As an MSP supporting over 150 businesses, we have had to deal with several disaster situations where our clients lost access to the facility that houses their server and communications equipment.  The following details our plans to recovery from one such disaster:

The Scenario

  • An accounting firm, located 30 miles away from us with one server and 6 PC’s, has a fire in the building that renders it uninhabitable for at least a month.  We cannot access the server or the local backup drive so all recovery has to occur elsewhere.
  • The server is setup such that their File Server data is contained in one Hyper-V instance (FS-1) and the Domain controller in another Hyper-V instance (DC-1).
  • We had been backing up the files nightly to Google, and every month we did full backups of the C: Drive VHDx files of FS-1 and DC-1 to Google Nearline storage.  We only keep one month in the Cloud, and we do not backup the Data VHDx files as they tend to be huge and we have the files backed.

Disaster Recovery Plan

Our general recovery plan to handle disasters such as this is to bring up the client’s server instances on our Spare/Test Server and provide virtual workstation Hyper-V instances to accommodate the users.

The staff of the affected business would use their home computers, laptops (anything they can get their hands on) to connect via a VPN client to one of the virtual workstations.

Our spare server has enough disk, memory and CPU to handle the critical business functions for our clients (up to 150 users).  We also have a fast internet connection (50mbps up- 250mbps down).

Here is an overview of what we do to get the client up and running again after a disaster.

  1. We start the download of the most recent VHDx/Hyper-V files to our spare server. Since these are full backups, we typically use Cloudberry Explorer to retrieve the DC-1 and FS-1 System VHDx files.
  2. Because our spare server has Server 2012 R2 installed on it already, it is simply a matter of configuring the settings on the Virtual instances and bringing them up. (We keep the spare server at Server 2012 R2 as it supports Hyper-V instances running 2008 through 2016.  Server 2016 does not support Server 2008, which several of our clients are still running.)
  3. Once the file Server instance is operational, we can bring up the Cloudberry Backup console that is already installed and begin a repository sync to the cloud storage since the VHDx file (and therefore the repository) could be up to 30 days old.
  4. Once the repository sync is complete,  we would begin the restore of the files, SQL databases, etc. that are required to bring the system up to the point of the last good backup.
  5. Because we have standardized on Watchguard routers, all of our clients use the same VPN client.

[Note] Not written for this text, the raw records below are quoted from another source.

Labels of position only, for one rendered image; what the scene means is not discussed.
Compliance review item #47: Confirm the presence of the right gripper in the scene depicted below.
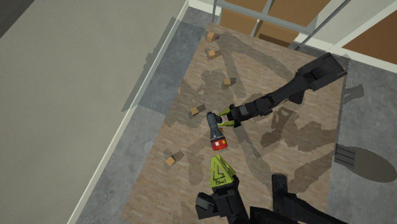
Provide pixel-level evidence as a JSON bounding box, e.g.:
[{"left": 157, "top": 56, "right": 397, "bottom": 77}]
[{"left": 217, "top": 104, "right": 241, "bottom": 128}]

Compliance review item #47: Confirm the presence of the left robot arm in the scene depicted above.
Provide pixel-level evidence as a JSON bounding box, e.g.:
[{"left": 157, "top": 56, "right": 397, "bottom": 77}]
[{"left": 195, "top": 174, "right": 348, "bottom": 224}]

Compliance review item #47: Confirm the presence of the small tan block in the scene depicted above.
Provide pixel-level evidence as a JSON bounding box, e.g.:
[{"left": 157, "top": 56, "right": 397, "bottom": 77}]
[
  {"left": 208, "top": 50, "right": 215, "bottom": 59},
  {"left": 165, "top": 156, "right": 176, "bottom": 166},
  {"left": 223, "top": 79, "right": 230, "bottom": 87},
  {"left": 207, "top": 32, "right": 214, "bottom": 42},
  {"left": 190, "top": 107, "right": 199, "bottom": 116}
]

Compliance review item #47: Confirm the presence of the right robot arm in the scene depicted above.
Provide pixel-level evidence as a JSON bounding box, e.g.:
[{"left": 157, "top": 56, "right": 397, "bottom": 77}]
[{"left": 235, "top": 52, "right": 347, "bottom": 122}]

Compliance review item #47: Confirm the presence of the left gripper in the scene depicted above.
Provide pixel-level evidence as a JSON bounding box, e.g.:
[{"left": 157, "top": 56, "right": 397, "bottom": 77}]
[{"left": 210, "top": 154, "right": 244, "bottom": 217}]

Many of our clients already use the VPN client to work from home, so in a disaster situation, they would simply change the IP address in the VPN client to our server and remotely connect.  Also, it is fairly easy to install the VPN client on machines that do not already have it.
  6. We would continue to do nightly backups of the data.
  7. The entire process will take 8-72 hours to complete (depending on the data volume that needs to be restored), but core functionality (Accounting Software) could be recovered on the first day.  Given the severity of the disaster, that is a fairly fast recovery.   
  8. When the original facility hit by the disaster is repaired and new equipment is installed and tested, we would plan a weekend migration of the clients Hyper-V instances to their new server.

In the next iteration of our Disaster Recovery solution (currently in testing) we will utilize Amazon EC2 with a Virtual Private Connection (VPC) for our larger clients.  We will need to establish a VPN connection from our clients to EC2.  However, there are recurring costs associated with simply having these Amazon EC2 and VPC components available that will necessitate our charging the clients for having a Disaster Solution in place.  Our larger clients with multiple offices and/or larger footprints will start to use EC2 VPC as the primary recovery location whereas our smaller clients will continue to use our in-house server as their Disaster Recovery solution.

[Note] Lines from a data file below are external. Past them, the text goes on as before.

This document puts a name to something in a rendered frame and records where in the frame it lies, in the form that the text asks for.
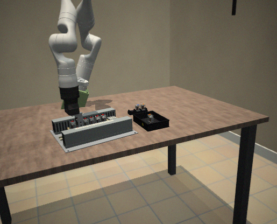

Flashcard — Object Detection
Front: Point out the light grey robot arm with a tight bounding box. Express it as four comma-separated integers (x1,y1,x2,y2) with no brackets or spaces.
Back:
49,0,102,81

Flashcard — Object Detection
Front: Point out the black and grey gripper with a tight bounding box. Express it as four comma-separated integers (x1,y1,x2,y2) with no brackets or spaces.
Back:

In summary, it is extremely important for an MSP to plan ahead for disasters such as floods, fires, tornados, etc. that might befall their clients.   

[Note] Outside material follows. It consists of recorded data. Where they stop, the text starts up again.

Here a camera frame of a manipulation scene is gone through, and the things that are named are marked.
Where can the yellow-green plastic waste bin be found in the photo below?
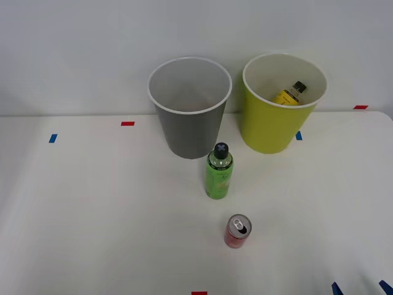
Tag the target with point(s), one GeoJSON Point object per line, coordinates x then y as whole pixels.
{"type": "Point", "coordinates": [270, 129]}

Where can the green plastic bottle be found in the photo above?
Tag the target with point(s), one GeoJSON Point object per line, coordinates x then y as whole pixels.
{"type": "Point", "coordinates": [219, 181]}

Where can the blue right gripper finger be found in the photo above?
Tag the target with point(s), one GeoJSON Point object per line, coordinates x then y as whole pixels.
{"type": "Point", "coordinates": [387, 289]}
{"type": "Point", "coordinates": [337, 290]}

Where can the grey plastic waste bin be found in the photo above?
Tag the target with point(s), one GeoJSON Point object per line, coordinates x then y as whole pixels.
{"type": "Point", "coordinates": [190, 132]}

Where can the red drink can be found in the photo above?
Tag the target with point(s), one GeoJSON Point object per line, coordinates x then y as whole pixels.
{"type": "Point", "coordinates": [233, 241]}

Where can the yellow plastic bottle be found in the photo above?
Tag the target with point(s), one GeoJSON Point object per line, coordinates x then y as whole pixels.
{"type": "Point", "coordinates": [287, 97]}

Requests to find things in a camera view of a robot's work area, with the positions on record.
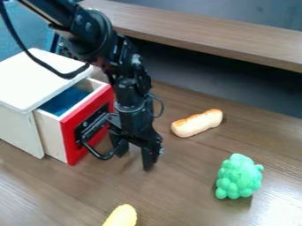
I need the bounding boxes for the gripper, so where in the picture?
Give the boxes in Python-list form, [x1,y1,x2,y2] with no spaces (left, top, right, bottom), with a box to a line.
[106,103,164,172]

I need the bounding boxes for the drawer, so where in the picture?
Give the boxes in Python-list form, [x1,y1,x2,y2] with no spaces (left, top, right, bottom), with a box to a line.
[33,77,122,166]

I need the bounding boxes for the yellow toy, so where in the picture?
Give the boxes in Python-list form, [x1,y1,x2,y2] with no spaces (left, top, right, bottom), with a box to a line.
[101,203,139,226]

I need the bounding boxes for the toy bread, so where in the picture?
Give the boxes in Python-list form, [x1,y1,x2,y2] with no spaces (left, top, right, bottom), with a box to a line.
[170,108,224,139]

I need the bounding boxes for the green toy grapes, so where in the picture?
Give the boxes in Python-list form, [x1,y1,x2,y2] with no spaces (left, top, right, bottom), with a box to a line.
[213,153,266,200]

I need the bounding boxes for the cabinet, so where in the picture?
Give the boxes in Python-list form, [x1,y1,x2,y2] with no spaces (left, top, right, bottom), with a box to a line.
[0,48,96,160]

  •         Utilize virtualization for Domain controllers and App/File Servers.
  •         Backup these virtual instances to the cloud at least once per month.
  •         Maintain a spare/test server capable of handling the OC version/workload of your largest client.
  •         Leverage a standard router/VPN solution.
  •         Be sure to have a high bandwidth connection to the internet from the MSP facility.

About Steve Putnam:

Steve retired in 2013 from a Fortune 500 firm as  Director of Storage and Backup, after spending 40 years in IT.  He now manages the Cloud Solutions Services for The PC Wizard, a small Managed Service Provider (MSP) owned by his son, who started the company in 1995 when he was only 15 years old.  In this new role, Steve has more time to devote to exploring new technologies, as well as to engage in one of his passions – writing technical articles to assist others in maximizing their use of Cloud-based solutions.